# [Assigned task]
Below is a listing. Output every line of it exactly.

>>>>

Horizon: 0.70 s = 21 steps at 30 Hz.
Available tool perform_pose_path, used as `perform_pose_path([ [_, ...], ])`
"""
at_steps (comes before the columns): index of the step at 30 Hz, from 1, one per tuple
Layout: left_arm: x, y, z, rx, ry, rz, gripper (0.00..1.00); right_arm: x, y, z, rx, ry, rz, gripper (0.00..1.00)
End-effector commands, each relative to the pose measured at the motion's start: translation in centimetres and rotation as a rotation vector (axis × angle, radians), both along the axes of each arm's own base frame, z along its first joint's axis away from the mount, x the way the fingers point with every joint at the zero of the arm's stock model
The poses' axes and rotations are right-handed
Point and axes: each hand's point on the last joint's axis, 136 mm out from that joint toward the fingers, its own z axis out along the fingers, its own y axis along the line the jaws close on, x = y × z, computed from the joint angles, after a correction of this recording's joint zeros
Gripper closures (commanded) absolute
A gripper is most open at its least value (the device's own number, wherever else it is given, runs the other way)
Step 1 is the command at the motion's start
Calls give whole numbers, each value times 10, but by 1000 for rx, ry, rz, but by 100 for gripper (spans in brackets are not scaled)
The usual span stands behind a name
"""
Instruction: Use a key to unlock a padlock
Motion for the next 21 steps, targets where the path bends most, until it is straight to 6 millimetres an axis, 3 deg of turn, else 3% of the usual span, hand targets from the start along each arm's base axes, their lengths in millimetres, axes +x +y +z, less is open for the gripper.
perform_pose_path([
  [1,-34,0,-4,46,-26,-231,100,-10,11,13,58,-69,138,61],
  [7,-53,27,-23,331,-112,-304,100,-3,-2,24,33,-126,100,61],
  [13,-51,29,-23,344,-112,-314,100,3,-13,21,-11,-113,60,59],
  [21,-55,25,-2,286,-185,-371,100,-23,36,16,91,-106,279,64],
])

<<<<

# [Response area]
Horizon: 0.70 s = 21 steps at 30 Hz.
Available tool perform_pose_path, used as `perform_pose_path([ [_, ...], ])`
"""
at_steps (comes before the columns): index of the step at 30 Hz, from 1, one per tuple
Layout: left_arm: x, y, z, rx, ry, rz, gripper (0.00..1.00); right_arm: x, y, z, rx, ry, rz, gripper (0.00..1.00)
End-effector commands, each relative to the pose measured at the motion's start: translation in centimetres and rotation as a rotation vector (axis × angle, radians), both along the axes of each arm's own base frame, z along its first joint's axis away from the mount, x the way the fingers point with every joint at the zero of the arm's stock model
The poses' axes and rotations are right-handed
Point and axes: each hand's point on the last joint's axis, 136 mm out from that joint toward the fingers, its own z axis out along the fingers, its own y axis along the line the jaws close on, x = y × z, computed from the joint angles, after a correction of this recording's joint zeros
Gripper closures (commanded) absolute
A gripper is most open at its least value (the device's own number, wherever else it is given, runs the other way)
Step 1 is the command at the motion's start
Calls give whole numbers, each value times 10, but by 1000 for rx, ry, rz, but by 100 for gripper (spans in brackets are not scaled)
The usual span stands behind a name
"""
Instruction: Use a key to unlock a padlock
Motion for the next 21 steps, targets where the path bends most, until it is straight to 6 millimetres an axis, 3 deg of turn, else 3% of the usual span, hand targets from the start along each arm's base axes, their lengths in millimetres, axes +x +y +z, less is open for the gripper.
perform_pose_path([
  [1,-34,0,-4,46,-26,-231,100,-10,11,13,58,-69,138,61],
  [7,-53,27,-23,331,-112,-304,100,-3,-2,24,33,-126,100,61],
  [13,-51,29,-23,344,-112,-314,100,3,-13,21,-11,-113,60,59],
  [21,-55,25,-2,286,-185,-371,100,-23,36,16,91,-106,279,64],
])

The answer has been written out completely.